- **Task requirements**: What is needed is an exact copy of the listing, with no pictures in it.

━━━━━━━━━━━━━━━━━━━━━━━━━━━━━━

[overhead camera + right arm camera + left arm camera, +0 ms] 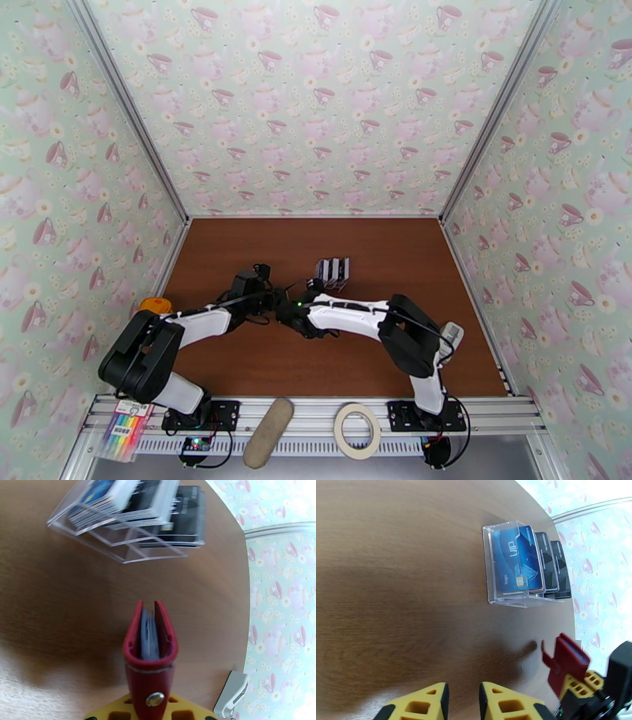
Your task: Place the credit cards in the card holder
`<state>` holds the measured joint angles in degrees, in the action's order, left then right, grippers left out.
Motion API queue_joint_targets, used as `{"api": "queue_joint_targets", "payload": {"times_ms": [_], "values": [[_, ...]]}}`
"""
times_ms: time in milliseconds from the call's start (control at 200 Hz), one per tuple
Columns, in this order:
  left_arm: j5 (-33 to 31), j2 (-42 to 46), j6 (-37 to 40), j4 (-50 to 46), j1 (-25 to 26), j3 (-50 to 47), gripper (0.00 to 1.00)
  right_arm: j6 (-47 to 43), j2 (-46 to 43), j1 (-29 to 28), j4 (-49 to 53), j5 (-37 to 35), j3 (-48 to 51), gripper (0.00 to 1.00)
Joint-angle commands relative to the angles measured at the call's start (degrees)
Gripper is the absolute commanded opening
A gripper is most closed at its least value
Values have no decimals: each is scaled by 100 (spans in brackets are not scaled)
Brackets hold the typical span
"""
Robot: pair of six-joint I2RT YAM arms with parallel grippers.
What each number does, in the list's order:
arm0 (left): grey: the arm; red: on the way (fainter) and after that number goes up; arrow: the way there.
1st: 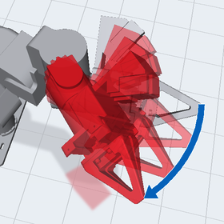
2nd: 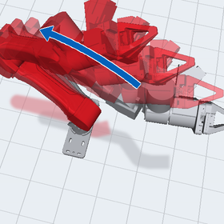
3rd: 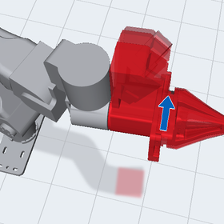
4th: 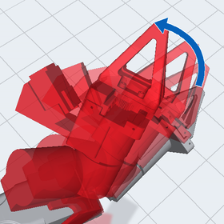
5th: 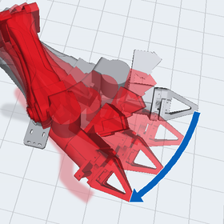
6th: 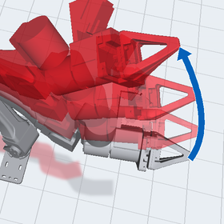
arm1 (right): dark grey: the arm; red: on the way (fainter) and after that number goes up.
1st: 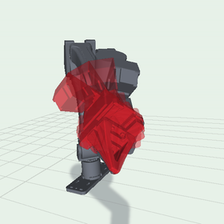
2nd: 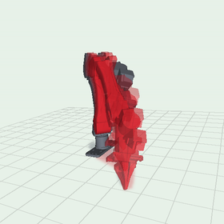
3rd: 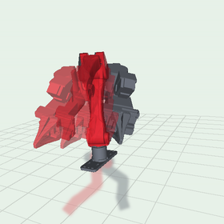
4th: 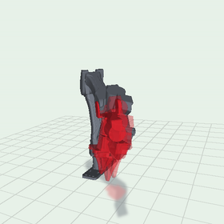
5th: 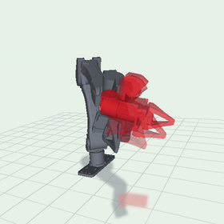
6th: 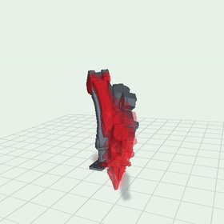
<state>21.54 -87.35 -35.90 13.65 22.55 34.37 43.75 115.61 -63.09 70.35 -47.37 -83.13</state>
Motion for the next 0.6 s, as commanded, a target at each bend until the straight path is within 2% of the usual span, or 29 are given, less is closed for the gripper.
{"api": "queue_joint_targets", "payload": {"times_ms": [0, 185, 356, 596], "values": [[-44, 120, -48, 156, -37, -71, 27, 108, 191, -78, 93, -11, -234, 8], [-27, 107, -51, 147, -67, -71, 28, -29, 379, -177, -94, 206, -352, 14], [-9, 79, -48, 164, -62, -61, 28, -141, 488, -238, -310, 454, -423, 26], [25, 36, -44, 150, -66, -44, 28, -323, 537, -239, -872, 932, -344, 27]]}}
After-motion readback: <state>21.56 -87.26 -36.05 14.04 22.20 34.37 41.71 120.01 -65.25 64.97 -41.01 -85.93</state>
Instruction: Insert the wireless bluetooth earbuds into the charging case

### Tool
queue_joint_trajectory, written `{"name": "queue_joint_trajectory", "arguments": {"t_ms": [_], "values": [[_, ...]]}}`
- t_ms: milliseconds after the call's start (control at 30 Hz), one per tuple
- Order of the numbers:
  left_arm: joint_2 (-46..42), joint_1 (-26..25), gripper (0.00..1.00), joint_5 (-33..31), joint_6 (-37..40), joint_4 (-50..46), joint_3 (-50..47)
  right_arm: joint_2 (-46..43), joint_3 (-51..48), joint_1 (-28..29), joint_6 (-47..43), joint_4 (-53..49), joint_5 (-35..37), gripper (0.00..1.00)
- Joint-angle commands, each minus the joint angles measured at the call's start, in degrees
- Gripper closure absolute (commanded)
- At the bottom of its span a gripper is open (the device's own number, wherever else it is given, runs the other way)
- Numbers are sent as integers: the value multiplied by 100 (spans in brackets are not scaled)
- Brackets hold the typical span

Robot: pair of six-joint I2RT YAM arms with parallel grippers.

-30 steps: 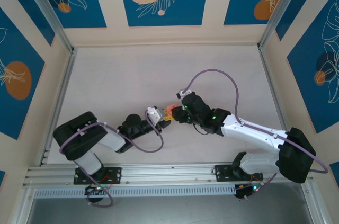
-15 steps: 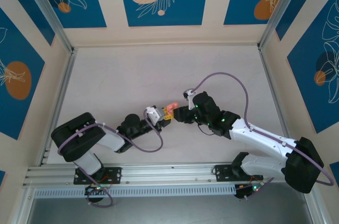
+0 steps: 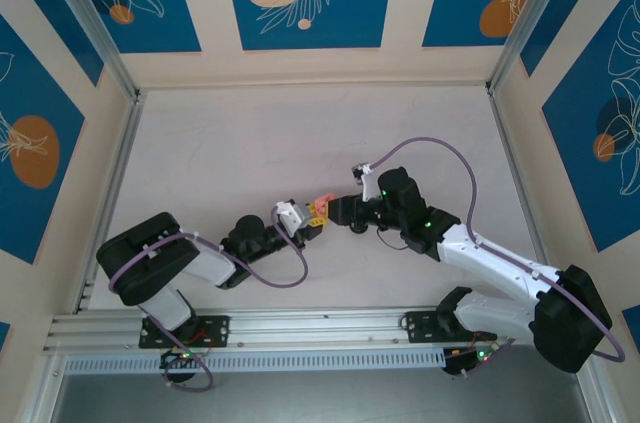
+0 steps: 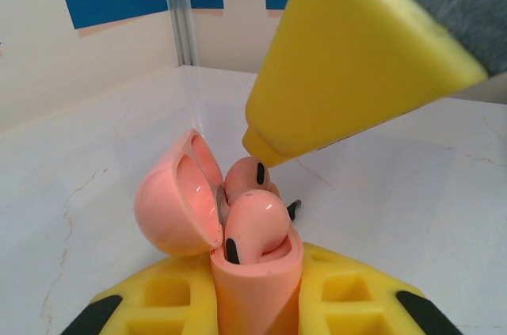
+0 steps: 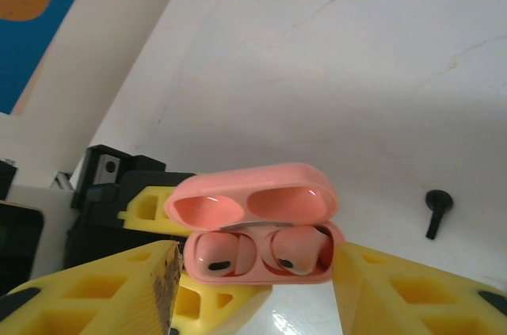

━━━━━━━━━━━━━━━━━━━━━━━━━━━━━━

- **Output for this task**:
[overhead camera + right arm camera + left arm camera, +0 ms] 
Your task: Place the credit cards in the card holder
`<state>` holds the measured joint angles in degrees, in the action's order, left then right, grippers left out.
Motion API queue_joint_targets, used as `{"api": "queue_joint_targets", "payload": {"times_ms": [_], "values": [[_, ...]]}}`
"""
times_ms: time in milliseconds from the call's start (control at 200 Hz), one per tuple
Columns, in this order:
  left_arm: j5 (-33 to 31), j2 (-42 to 46), j6 (-37 to 40), j4 (-50 to 46), j1 (-25 to 26), j3 (-50 to 47), gripper (0.00 to 1.00)
  right_arm: j6 (-47 to 43), j2 (-46 to 43), j1 (-29 to 28), j4 (-49 to 53), j5 (-37 to 35), j3 (-48 to 51), gripper (0.00 to 1.00)
Joint-angle commands relative to the angles measured at the call's start (degrees)
Gripper is the absolute commanded opening
A gripper is most closed at its least value
Values have no decimals: each is scaled by 100 (spans in brackets are not scaled)
Brackets hold the typical span
"""
Robot: pair of six-joint I2RT YAM arms with parallel grippers.
What each number does, in the list's order:
arm0 (left): grey: the arm; red: on the way (fainter) and after that number goes up; arrow: the way there.
1st: 
2nd: 
3rd: 
4th: 
5th: 
6th: 
arm1 (right): dark grey: the arm; red: on the way (fainter) and after that number goes up.
1st: 
2nd: 
3rd: 
4th: 
5th: 
6th: 
<state>21.54 -87.35 -35.90 13.65 22.55 34.37 43.75 115.61 -63.09 70.35 -47.37 -83.13</state>
Motion for the next 0.6 s, as commanded, a target at each bend until the straight path is within 2% of the usual span, or 29 are given, less is closed for the gripper.
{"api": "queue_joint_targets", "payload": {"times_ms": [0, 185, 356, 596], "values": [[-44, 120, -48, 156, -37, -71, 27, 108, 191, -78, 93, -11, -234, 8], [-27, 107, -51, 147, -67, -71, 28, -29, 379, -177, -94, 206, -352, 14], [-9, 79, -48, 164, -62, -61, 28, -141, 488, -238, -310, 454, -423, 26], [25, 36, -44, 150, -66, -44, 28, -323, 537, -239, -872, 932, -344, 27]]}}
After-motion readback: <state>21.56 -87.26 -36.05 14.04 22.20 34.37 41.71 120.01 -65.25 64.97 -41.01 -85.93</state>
Instruction: Insert the wireless bluetooth earbuds into the charging case

### Tool
queue_joint_trajectory, written `{"name": "queue_joint_trajectory", "arguments": {"t_ms": [_], "values": [[_, ...]]}}`
- t_ms: milliseconds after the call's start (control at 30 Hz), one per tuple
- Order of the numbers:
  left_arm: joint_2 (-46..42), joint_1 (-26..25), gripper (0.00..1.00), joint_5 (-33..31), joint_6 (-37..40), joint_4 (-50..46), joint_3 (-50..47)
  right_arm: joint_2 (-46..43), joint_3 (-51..48), joint_1 (-28..29), joint_6 (-47..43), joint_4 (-53..49), joint_5 (-35..37), gripper (0.00..1.00)
- Joint-angle commands, each minus the joint angles measured at the call's start, in degrees
- Gripper closure absolute (commanded)
- At the bottom of its span a gripper is open (the device's own number, wherever else it is given, runs the other way)
- Numbers are sent as integers: the value multiplied by 100 (spans in brackets are not scaled)
- Brackets hold the typical span

Robot: pair of six-joint I2RT YAM arms with parallel grippers.

-30 steps: 
-15 steps: 
+0 steps: 
+0 steps: 
+0 steps: 

Output for the exercise is now complete.